*Data records*:

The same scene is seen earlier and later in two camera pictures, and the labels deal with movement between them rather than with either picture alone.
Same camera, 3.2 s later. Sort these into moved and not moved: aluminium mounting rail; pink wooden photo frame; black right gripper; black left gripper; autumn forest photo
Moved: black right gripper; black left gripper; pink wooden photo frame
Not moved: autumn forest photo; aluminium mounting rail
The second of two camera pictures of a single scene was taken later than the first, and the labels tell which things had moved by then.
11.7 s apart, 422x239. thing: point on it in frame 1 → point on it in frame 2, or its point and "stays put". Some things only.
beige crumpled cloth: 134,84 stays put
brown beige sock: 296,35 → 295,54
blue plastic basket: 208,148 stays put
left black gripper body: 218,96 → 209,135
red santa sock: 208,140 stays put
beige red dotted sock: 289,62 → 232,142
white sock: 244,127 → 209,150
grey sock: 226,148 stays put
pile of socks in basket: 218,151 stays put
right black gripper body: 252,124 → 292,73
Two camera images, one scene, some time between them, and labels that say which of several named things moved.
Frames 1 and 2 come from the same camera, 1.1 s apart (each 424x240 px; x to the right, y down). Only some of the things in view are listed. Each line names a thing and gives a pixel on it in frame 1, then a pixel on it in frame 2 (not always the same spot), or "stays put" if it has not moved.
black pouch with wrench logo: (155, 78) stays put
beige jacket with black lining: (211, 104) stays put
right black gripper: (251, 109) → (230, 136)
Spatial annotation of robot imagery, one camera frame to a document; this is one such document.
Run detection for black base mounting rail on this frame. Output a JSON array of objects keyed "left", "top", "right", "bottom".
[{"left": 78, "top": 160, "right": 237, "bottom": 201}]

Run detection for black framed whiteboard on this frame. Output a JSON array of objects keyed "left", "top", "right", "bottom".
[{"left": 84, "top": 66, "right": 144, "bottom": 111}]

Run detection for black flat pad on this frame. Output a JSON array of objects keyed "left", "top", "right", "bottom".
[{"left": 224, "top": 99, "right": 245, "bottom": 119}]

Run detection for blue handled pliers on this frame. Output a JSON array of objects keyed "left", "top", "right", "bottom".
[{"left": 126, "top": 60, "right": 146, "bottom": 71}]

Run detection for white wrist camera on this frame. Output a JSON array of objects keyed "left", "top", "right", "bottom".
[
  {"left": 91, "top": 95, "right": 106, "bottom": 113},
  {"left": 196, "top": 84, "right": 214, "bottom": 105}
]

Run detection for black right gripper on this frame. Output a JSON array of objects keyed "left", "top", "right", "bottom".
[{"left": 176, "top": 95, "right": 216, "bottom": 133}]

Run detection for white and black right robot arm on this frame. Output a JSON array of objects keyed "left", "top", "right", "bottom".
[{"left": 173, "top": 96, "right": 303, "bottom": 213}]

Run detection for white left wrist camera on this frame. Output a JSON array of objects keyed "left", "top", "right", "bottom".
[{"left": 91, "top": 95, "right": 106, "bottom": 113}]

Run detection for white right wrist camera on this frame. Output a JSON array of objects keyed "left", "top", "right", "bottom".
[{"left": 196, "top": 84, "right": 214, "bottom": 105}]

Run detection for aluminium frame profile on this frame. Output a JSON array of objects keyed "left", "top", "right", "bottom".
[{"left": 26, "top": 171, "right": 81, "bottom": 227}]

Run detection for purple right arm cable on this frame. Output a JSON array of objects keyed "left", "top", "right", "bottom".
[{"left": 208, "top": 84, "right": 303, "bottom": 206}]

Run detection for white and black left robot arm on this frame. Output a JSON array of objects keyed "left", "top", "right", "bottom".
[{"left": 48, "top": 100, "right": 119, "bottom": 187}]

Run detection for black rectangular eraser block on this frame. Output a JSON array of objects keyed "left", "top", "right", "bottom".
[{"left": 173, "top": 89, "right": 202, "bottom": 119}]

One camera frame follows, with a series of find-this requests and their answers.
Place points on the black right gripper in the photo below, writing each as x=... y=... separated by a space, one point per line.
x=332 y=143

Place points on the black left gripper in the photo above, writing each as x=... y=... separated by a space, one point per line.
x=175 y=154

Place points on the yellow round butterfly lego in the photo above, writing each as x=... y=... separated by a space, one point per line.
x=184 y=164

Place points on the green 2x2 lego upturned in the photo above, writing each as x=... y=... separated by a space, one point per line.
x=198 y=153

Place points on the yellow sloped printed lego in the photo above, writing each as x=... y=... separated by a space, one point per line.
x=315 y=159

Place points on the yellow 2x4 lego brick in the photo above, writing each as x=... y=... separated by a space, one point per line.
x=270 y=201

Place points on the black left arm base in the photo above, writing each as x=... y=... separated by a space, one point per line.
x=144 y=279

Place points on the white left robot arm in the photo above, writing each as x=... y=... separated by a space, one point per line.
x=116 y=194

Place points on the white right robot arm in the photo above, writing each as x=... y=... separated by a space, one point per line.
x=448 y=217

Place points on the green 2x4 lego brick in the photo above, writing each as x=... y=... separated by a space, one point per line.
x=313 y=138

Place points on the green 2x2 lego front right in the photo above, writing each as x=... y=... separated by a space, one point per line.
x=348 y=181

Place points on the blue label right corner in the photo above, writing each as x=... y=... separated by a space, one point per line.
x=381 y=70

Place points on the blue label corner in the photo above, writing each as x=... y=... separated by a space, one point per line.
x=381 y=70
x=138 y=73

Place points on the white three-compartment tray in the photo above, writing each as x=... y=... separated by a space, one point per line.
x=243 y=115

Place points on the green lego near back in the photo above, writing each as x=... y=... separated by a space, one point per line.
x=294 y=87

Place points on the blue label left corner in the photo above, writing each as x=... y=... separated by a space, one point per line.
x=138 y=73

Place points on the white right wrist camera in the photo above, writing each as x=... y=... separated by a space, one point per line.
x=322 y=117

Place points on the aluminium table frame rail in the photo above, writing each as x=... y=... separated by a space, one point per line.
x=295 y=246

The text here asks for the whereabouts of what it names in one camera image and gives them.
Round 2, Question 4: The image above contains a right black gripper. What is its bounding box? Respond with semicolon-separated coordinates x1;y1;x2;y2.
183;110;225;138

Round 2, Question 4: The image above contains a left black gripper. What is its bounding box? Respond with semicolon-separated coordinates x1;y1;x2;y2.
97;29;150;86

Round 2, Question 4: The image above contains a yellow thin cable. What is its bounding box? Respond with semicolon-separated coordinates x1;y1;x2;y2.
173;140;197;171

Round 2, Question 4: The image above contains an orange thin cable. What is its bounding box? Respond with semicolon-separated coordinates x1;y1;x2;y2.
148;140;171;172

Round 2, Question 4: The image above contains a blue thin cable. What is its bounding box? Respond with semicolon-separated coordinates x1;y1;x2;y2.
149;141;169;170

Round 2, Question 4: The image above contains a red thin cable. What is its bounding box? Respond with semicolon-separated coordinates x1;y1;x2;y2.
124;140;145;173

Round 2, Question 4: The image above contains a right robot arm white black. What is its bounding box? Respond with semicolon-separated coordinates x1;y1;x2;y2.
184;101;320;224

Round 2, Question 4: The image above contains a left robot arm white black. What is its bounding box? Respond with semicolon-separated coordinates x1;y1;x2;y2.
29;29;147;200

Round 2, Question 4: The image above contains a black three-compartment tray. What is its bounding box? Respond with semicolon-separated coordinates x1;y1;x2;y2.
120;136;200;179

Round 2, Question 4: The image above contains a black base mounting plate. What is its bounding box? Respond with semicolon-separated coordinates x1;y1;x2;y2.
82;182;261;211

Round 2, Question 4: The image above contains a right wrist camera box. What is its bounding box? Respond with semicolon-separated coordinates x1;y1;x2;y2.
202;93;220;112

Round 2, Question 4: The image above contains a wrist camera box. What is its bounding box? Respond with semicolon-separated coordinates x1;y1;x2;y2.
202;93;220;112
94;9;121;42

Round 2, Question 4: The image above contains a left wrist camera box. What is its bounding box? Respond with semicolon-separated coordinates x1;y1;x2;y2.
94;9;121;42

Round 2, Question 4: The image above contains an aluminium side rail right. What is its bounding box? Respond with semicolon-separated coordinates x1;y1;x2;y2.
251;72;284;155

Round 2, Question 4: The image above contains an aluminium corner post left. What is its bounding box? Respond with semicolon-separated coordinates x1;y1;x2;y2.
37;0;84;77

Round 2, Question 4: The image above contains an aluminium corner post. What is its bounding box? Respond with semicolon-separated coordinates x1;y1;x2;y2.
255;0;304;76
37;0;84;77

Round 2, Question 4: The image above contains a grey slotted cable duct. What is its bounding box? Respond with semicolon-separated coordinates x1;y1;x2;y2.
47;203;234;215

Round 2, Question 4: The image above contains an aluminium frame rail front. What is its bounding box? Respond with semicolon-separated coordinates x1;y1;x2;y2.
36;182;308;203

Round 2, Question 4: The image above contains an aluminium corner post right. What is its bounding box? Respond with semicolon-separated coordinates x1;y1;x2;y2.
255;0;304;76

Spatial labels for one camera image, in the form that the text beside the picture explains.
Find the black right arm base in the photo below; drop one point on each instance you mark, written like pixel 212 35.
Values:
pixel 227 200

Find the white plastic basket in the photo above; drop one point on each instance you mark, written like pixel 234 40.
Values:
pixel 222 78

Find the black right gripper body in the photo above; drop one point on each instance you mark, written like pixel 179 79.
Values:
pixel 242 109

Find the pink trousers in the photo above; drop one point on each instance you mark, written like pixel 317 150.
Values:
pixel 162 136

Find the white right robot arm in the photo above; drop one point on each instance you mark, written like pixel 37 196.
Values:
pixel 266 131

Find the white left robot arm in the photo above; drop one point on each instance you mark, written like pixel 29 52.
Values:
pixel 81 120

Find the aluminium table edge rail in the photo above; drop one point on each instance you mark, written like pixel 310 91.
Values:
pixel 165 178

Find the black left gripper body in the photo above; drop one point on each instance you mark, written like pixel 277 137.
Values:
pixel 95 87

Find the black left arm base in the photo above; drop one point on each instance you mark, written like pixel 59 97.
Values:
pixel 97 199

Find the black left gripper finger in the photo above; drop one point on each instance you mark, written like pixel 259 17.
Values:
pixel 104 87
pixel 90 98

*The problem*: The expected output is exactly the lines of the listing above between the line holding "Same camera, 3.2" and the line holding "right black gripper body: 252,124 → 292,73", inclusive.

*Finished exercise*:
Same camera, 3.2 s later. Sort these into moved and not moved: aluminium mounting rail; pink wooden photo frame; black right gripper; black left gripper; autumn forest photo
Moved: black right gripper; black left gripper; pink wooden photo frame
Not moved: autumn forest photo; aluminium mounting rail
The second of two camera pictures of a single scene was taken later than the first, and the labels tell which things had moved by then.
11.7 s apart, 422x239. thing: point on it in frame 1 → point on it in frame 2, or its point and "stays put". Some things only.
beige crumpled cloth: 134,84 stays put
brown beige sock: 296,35 → 295,54
blue plastic basket: 208,148 stays put
left black gripper body: 218,96 → 209,135
red santa sock: 208,140 stays put
beige red dotted sock: 289,62 → 232,142
white sock: 244,127 → 209,150
grey sock: 226,148 stays put
pile of socks in basket: 218,151 stays put
right black gripper body: 252,124 → 292,73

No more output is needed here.